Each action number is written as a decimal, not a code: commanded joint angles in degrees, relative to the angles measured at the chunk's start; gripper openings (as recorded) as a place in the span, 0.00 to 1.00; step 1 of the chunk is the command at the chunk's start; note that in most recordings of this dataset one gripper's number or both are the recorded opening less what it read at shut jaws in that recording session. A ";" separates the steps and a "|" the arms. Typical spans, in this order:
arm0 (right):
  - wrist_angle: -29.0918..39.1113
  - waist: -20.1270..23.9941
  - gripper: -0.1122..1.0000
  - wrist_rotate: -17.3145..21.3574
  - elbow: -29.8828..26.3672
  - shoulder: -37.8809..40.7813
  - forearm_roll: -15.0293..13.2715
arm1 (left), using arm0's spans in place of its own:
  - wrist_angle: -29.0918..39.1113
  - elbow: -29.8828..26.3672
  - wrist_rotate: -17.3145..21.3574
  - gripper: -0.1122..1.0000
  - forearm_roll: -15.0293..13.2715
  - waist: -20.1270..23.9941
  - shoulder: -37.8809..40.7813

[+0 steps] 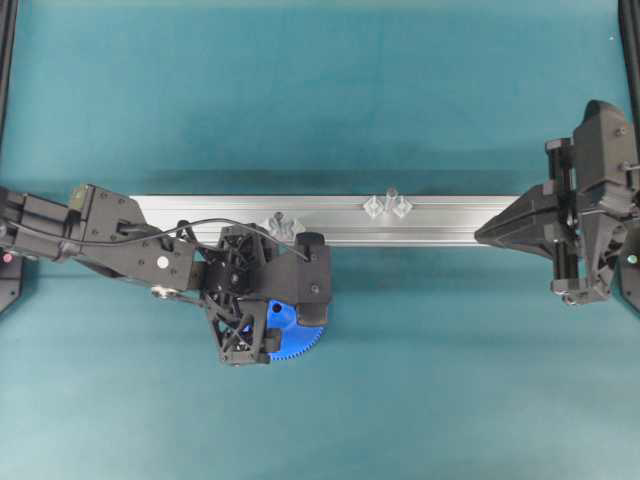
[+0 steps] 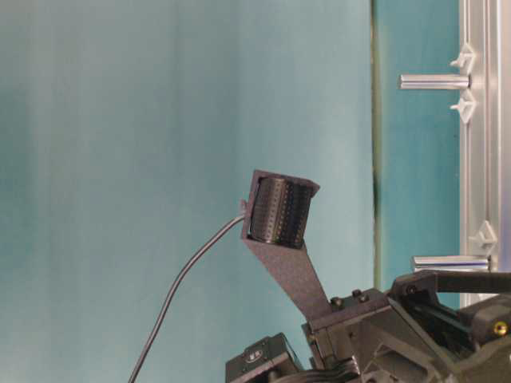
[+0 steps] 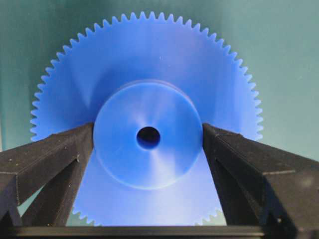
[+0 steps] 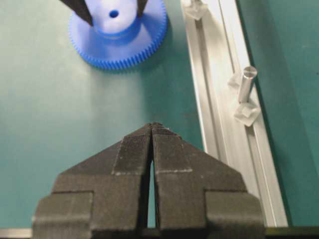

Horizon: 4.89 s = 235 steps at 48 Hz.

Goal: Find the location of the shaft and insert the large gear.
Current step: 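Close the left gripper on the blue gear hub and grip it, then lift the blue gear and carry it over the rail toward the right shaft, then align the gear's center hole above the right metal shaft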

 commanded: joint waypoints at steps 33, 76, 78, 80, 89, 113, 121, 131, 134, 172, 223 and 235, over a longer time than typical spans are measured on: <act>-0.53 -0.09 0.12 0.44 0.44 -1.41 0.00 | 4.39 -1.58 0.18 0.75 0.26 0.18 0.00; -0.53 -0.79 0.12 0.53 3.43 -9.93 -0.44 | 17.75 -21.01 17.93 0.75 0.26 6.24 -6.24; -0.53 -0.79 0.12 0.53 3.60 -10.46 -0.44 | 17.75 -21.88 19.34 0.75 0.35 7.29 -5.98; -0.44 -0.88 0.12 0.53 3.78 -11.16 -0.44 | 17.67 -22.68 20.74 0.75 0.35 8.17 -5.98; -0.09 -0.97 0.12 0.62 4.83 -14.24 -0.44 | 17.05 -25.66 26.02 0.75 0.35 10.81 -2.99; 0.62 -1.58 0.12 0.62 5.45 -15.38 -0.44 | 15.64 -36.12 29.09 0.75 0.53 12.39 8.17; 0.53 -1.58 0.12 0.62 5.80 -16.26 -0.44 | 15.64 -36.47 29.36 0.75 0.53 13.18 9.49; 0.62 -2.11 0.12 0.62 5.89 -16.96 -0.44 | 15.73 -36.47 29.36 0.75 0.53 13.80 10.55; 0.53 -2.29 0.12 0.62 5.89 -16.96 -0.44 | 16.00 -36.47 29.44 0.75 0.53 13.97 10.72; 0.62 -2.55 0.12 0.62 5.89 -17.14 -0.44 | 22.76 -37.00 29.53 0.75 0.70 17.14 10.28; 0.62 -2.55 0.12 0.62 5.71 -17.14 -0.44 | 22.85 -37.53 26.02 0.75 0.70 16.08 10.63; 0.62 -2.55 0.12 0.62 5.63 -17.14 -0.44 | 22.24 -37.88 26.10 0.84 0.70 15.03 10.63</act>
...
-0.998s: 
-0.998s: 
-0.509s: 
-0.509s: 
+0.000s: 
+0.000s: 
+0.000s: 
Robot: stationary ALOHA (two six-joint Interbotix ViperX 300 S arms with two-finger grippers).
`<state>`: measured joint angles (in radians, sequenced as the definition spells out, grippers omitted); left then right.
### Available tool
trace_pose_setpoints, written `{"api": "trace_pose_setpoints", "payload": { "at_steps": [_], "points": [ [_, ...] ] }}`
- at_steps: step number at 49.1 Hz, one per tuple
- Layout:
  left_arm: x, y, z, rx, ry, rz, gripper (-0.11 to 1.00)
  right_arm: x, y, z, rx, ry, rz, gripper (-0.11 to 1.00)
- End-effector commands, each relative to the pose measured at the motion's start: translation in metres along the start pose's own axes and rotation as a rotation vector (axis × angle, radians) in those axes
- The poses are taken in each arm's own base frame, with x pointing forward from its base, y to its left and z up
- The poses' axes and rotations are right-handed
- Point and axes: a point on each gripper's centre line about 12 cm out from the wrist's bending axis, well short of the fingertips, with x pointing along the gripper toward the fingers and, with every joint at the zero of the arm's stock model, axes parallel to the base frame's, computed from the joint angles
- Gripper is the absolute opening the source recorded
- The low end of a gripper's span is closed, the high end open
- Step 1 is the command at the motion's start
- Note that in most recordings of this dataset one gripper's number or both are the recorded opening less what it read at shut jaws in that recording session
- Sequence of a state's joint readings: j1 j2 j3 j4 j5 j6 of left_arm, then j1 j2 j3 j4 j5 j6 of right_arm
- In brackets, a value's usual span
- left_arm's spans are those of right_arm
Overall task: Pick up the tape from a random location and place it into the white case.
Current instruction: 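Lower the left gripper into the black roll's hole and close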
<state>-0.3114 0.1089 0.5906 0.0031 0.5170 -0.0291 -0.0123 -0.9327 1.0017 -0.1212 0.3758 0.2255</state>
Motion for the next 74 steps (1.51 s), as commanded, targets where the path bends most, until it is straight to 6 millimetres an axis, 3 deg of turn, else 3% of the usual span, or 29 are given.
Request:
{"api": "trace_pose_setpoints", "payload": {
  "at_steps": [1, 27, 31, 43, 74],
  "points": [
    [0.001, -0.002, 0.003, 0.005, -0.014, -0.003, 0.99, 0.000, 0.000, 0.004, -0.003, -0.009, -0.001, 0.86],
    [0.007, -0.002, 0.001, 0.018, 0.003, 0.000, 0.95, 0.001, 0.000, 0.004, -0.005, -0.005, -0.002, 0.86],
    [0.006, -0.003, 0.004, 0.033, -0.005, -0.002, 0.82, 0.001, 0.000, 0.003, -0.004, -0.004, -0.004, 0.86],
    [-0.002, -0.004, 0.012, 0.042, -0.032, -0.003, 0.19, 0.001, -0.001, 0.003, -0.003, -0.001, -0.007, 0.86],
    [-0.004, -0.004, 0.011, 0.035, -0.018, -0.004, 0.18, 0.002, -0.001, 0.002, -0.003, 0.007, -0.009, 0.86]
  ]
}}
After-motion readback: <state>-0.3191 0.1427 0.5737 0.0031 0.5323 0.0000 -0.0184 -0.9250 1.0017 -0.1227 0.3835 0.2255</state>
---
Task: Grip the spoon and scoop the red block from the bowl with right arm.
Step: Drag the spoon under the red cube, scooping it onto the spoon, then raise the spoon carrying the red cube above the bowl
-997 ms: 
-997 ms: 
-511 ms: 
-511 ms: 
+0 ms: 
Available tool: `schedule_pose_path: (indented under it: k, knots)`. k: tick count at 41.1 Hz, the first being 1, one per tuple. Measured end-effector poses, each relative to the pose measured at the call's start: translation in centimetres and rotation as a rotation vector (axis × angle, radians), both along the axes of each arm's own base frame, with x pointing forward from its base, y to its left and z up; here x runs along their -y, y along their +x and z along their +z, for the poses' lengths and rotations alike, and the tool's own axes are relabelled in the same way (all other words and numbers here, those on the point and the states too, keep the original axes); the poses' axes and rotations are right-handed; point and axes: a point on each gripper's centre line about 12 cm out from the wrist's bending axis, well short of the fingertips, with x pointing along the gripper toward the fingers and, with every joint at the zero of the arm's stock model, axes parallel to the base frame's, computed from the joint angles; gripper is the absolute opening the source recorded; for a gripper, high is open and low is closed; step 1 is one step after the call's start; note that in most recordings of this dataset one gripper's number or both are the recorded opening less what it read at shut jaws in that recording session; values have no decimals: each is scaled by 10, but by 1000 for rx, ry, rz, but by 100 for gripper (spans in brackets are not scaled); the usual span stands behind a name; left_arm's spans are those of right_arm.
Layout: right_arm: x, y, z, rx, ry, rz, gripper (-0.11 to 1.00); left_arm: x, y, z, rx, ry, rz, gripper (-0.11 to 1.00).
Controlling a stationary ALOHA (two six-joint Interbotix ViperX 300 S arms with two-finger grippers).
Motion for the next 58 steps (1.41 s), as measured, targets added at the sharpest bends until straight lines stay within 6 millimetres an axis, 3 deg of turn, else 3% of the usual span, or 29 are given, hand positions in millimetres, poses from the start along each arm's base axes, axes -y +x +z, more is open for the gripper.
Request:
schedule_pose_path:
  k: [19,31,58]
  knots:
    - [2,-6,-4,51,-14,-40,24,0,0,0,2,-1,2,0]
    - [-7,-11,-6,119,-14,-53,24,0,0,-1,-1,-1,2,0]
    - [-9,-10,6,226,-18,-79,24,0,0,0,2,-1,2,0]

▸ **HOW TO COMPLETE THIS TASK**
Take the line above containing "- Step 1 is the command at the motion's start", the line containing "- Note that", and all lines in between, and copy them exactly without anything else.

▸ **RESULT OF THE TASK**
- Step 1 is the command at the motion's start
- Note that in most recordings of this dataset one gripper's number or both are the recorded opening less what it read at shut jaws in that recording session

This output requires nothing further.